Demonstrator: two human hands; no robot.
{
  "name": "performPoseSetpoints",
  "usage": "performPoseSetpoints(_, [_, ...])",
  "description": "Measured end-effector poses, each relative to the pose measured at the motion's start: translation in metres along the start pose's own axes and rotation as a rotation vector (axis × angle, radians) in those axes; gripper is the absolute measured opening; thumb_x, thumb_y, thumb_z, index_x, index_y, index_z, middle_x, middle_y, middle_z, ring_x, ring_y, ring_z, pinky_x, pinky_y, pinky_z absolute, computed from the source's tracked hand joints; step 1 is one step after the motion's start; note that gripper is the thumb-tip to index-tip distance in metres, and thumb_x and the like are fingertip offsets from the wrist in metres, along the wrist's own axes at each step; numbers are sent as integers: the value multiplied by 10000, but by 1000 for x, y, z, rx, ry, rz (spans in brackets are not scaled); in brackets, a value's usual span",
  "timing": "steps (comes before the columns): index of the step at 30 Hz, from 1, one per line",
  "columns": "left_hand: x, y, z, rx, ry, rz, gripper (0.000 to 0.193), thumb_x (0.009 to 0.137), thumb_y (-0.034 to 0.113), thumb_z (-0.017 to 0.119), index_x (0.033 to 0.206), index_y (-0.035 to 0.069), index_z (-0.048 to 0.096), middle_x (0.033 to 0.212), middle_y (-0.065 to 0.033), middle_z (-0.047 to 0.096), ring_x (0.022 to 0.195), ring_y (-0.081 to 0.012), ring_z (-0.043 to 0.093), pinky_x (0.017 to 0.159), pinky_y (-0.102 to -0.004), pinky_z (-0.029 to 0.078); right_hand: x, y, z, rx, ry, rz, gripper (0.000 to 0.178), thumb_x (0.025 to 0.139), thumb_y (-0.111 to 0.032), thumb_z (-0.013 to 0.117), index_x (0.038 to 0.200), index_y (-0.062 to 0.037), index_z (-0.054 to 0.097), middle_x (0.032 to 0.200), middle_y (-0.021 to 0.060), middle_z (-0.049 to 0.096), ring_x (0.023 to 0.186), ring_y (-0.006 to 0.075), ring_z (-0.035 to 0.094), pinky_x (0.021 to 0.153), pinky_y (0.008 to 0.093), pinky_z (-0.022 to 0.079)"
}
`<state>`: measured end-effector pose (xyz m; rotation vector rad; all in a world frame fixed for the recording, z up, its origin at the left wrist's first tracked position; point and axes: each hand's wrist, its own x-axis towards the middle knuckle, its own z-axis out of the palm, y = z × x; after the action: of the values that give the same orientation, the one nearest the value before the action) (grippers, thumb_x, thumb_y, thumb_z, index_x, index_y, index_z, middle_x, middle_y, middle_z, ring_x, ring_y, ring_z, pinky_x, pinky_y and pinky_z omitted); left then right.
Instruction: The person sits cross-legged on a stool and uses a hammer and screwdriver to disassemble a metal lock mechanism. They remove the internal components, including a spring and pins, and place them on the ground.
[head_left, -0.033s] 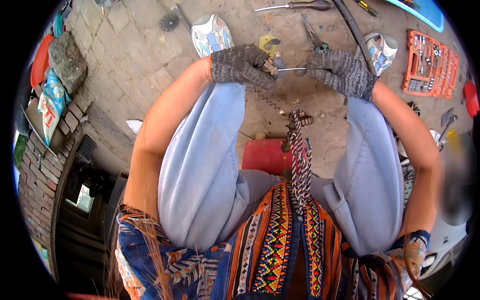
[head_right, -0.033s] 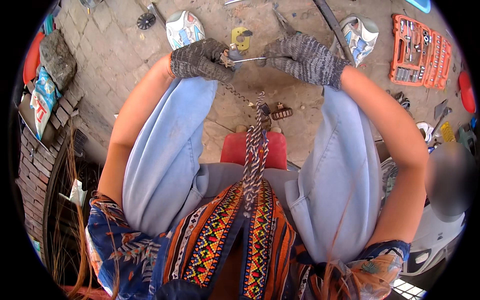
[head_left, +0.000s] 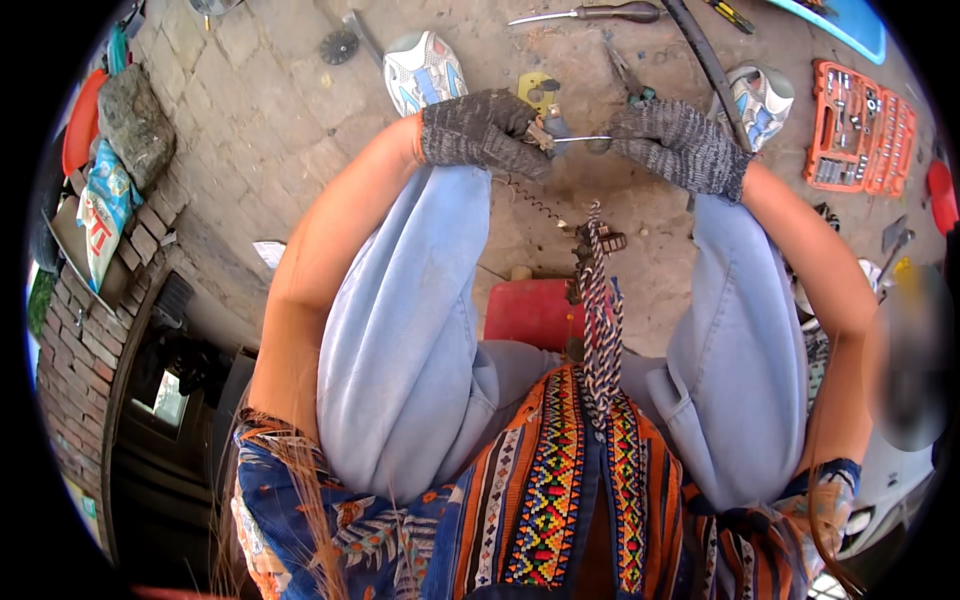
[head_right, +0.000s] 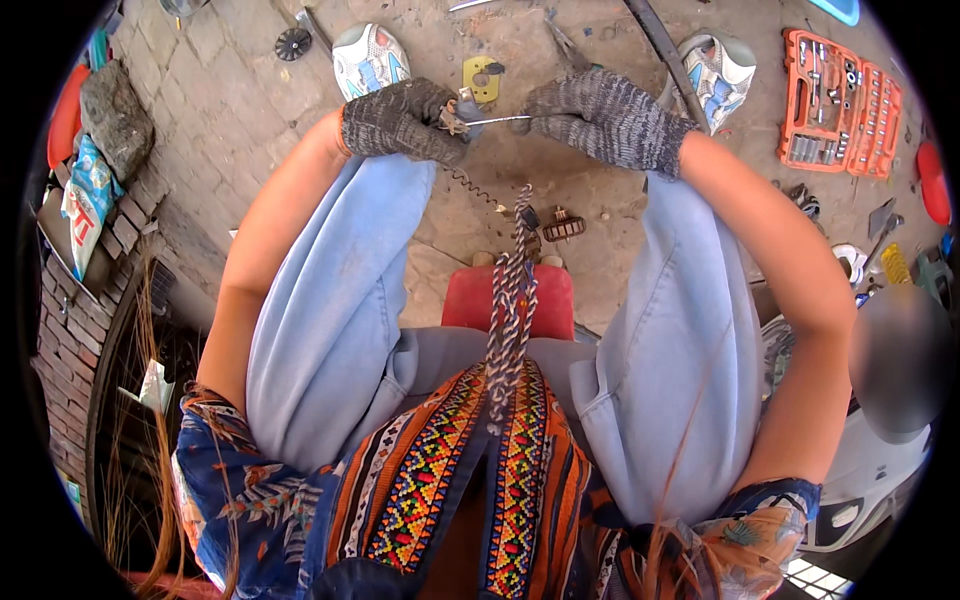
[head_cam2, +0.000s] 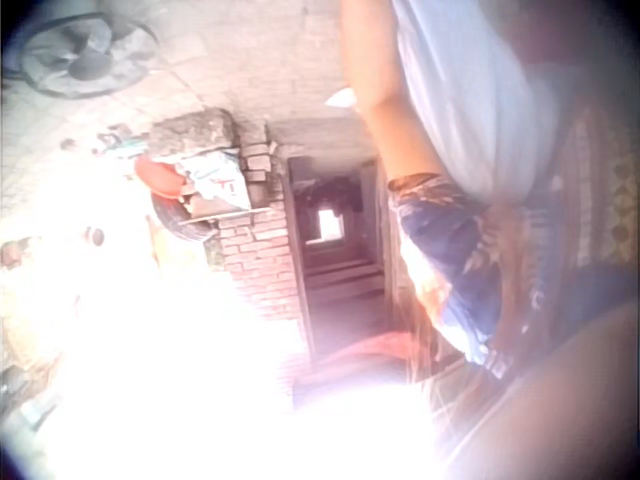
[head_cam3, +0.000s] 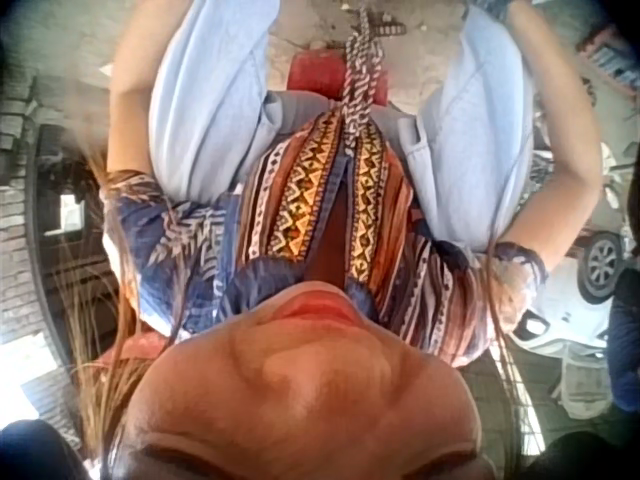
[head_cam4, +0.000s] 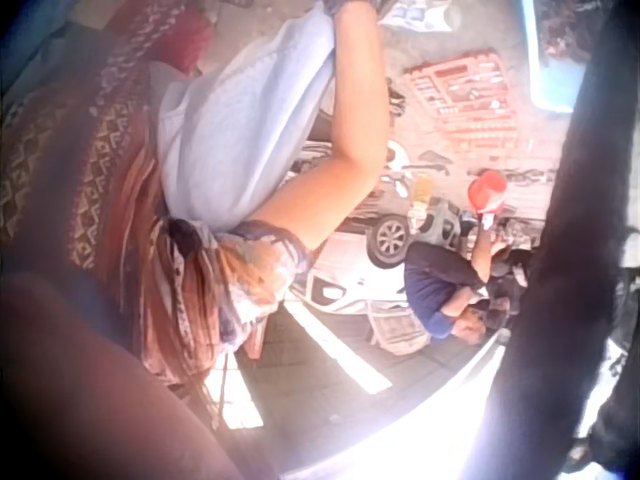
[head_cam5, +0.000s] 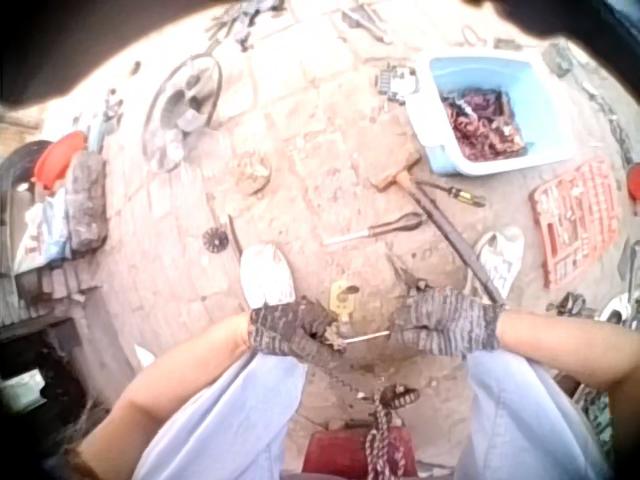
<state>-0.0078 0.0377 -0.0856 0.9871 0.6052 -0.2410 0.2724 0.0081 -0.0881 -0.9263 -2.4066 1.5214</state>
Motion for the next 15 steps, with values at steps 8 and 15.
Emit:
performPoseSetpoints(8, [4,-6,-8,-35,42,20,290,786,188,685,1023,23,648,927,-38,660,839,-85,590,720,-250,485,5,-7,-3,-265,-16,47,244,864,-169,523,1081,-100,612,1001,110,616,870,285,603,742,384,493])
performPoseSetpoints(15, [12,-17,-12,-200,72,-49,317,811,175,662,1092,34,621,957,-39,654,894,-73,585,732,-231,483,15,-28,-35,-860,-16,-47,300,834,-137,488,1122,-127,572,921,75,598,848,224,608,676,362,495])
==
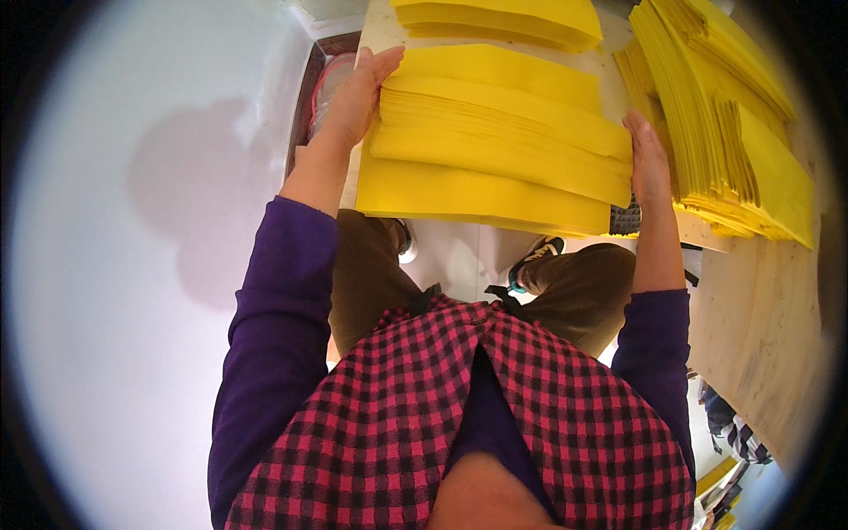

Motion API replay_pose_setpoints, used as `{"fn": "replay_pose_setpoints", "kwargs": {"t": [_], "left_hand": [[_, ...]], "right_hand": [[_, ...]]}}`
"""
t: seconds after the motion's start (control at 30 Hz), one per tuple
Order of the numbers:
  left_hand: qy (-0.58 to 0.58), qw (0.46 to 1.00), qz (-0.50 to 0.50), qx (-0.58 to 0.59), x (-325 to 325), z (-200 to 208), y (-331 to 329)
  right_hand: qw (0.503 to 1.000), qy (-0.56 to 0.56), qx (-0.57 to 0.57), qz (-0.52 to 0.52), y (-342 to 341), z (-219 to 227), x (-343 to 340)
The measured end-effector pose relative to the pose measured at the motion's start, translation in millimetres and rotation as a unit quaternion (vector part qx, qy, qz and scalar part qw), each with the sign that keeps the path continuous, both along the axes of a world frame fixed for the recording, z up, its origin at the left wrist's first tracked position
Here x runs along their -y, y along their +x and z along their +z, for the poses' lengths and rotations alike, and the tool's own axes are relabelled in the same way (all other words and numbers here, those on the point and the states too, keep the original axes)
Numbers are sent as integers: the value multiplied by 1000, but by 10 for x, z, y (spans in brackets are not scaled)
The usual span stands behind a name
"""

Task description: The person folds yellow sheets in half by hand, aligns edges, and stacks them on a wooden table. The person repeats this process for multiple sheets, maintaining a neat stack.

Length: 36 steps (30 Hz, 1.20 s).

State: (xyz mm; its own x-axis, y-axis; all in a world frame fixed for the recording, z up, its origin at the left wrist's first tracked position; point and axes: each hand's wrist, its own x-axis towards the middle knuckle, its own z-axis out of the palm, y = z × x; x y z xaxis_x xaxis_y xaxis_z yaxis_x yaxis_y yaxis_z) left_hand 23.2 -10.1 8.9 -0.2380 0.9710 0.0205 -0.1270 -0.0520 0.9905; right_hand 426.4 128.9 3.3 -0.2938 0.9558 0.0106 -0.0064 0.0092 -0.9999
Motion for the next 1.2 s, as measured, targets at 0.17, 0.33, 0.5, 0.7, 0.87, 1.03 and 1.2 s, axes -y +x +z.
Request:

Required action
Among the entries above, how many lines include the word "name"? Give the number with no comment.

Problem solution
2